Thanks. Various references state that the anthem was adopted in 1914 and first performed in 1921 (which seems contradictory), and I suppose that is very close to the time of the standardization.

A vocal performance may be found at [add "www"] "andorraantiga.com" (at "/himne1.mp3," starting at 1:43, after the instrumental version is complete). I would appreciate any comments about which variant is used in this performance.


----------



## Samaruc

I've heard the anthem and they say "me" and "dos" instead of "em" and "dues". The letter is exactly the one you can find in the web you've referred to.

Fabra's standardization became official in Catalonia in 1913, when the Institut d'Estudis Catalans promulgated its orthographic norms (in Valencia, for instance, these norms were officially adopted in 1932, almost 20 years later). So, if the Andorran anthem was adopted in 1914, Fabra's norms were still too recent and the anthem was probably written before these new norms became official.

Salut!


----------



## XIKA

*me* is only used after the verb (in infinitif): deslliurar-*me *(with *-*!!*!)*
before the verb is possible only EM deslliurà (without -). 

*dos* + male (dos ous = two eggs)
*dues* + female (dues nacions =two nations)


----------



## News

I've heard the mp3 file you mentioned, and they sing with the "occidental" speaking of Catalan. In Andorra, just like in Lleida (where I lived during my childhood) the speaking of catalan is a little bit different from eastern ("oriental") speaking.

Although is not exactly correct (after Fabra's normalisation) in Lleida we say for example "me fa vergonya..." or "me donaràs aquestes pomes?" in familiar registers. We also say "dos" before female subjects, for example "tinc dos filles". 

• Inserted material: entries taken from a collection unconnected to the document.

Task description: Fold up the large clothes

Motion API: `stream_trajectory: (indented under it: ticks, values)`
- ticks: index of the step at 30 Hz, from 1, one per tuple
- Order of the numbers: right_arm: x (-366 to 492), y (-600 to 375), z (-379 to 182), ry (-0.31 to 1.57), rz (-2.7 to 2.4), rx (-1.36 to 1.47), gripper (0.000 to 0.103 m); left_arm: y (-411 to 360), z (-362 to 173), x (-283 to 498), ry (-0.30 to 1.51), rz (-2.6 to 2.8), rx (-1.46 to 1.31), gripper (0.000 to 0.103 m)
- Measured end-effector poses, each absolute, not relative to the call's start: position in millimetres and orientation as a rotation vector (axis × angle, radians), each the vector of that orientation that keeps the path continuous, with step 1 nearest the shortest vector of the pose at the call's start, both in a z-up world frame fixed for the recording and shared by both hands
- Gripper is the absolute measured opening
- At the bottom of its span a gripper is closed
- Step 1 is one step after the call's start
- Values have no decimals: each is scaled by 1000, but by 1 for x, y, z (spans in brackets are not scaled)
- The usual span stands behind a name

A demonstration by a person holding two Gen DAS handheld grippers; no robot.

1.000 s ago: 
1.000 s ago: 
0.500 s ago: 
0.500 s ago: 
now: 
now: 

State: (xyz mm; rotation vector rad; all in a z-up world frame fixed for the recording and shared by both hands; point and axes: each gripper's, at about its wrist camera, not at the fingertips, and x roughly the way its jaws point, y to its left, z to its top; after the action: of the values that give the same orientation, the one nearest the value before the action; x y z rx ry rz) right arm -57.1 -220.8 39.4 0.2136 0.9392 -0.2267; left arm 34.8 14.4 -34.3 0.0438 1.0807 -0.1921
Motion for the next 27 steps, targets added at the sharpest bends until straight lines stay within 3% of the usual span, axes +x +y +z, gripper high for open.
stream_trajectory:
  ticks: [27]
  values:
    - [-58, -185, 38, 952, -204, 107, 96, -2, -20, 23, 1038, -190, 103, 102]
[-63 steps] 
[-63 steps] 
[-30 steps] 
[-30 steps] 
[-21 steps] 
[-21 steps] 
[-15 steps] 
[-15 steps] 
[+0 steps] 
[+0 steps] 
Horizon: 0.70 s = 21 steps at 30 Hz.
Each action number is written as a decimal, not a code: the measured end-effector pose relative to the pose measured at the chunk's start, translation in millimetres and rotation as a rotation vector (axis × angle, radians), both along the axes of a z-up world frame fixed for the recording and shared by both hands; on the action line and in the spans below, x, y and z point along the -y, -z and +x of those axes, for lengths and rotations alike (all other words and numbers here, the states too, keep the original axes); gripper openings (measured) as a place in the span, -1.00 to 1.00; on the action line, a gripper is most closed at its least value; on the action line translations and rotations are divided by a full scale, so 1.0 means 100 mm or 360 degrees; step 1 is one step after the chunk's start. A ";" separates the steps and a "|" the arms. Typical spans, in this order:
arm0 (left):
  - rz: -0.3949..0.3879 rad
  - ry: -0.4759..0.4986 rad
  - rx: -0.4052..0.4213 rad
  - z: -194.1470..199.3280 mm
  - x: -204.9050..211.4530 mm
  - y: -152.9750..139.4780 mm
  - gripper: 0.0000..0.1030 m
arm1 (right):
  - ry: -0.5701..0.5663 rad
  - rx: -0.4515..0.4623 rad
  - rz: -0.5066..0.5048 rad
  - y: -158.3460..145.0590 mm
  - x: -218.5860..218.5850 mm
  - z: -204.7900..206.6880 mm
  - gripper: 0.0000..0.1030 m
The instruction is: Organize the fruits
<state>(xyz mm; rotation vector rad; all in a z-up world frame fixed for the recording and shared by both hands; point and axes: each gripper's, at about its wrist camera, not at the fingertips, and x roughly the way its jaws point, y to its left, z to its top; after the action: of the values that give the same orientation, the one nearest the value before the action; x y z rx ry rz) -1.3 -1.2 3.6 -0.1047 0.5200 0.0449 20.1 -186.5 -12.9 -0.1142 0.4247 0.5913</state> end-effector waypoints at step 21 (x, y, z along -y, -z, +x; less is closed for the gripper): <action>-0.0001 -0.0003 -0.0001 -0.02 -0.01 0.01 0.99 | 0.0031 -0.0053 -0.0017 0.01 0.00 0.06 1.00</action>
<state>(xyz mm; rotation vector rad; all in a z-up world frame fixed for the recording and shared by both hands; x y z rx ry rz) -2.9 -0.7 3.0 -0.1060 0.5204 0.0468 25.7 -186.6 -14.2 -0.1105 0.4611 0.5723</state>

Never used in written or formal documents, although.


----------



## XIKA

News said:


> I've heard the mp3 file you mentioned, and they sing with the "occidental" speaking of Catalan. In Andorra, just like in Lleida (where I lived during my childhood) the speaking of catalan is a little bit different from eastern ("oriental") speaking.
> 
> Although is not exactly correct (after Fabra's normalisation) in Lleida we say for example "me fa vergonya..." or "me donaràs aquestes pomes?" in familiar registers. We also say "dos" before female subjects, for example "tinc dos filles".
> 
> Never used in written or formal documents, although.


 


All that you say is true if you want to speak catalan, but I think it's not correct if you want to write it. 
There is a standard Catalan, written, with his correct norms, and there are so many dialectal catalan, spoked, with them "oral" norms: a person from Lleida, for example, speaks different than me (central Catalonia), and a person from Illes Balears speaks different than a person from Girona. But all the Catalan's speakers would have to write the same Catalan, using the same linguistical norms.  
I'm sorry for my english, I know is really bad.


----------



## Beobachter

XIKA said:


> But all the Catalan's speakers would have to write the same Catalan, using the same linguistical norms.


 
I understand what you are saying, but the strange thing is that there are at least two official Andorran websites that use the "me" and "dos" version of the lyrics,

....here, at the website of the Consell General Principat d'Andorra : http://www.consellgeneral.ad/micg/w...AC6B3C1256B5A003497CA?Opendocument&idioma=cat

....and here, at the website of "L'Ambassade d'Andorre auprès du Benelux, du Danemark et de la Slovenie": http://www.andorra.be/fr/2.6.htm#2


----------



## XIKA

Yes, but we'd have to remark that Marfany's lyric is dated from 1921. Catalan is not a dead language, and the ortografic NORMS are so flexible like their speakers. But it's true I'm not sure if Andorran have the same linguistical norms. In catalan standard, _dos_ is not correct before the feminal nouns (is considerated a _castellanisme_, a word with the spanish influence).(sorry, I am only allowed to post URLs to other sites after I have made 30 posts or more):
web Institut d'Estudis Catalans
web Lingüístic de la Universitat Oberta de Catalunya


----------



## betulina

As far as I know, _dos_ is "invariable" in some dialects, so they say "dos" both in masculine and feminine, and it is correct for them. They haven't got "dues". It is not correct for those dialects which do have "dues". We can see it in the dictionary: dos -in the first line it says "dial. inv." -which means "dialectal, invariable". It is accepted in standard Catalan, as it is compiled of all its dialects and no form prevails over the others.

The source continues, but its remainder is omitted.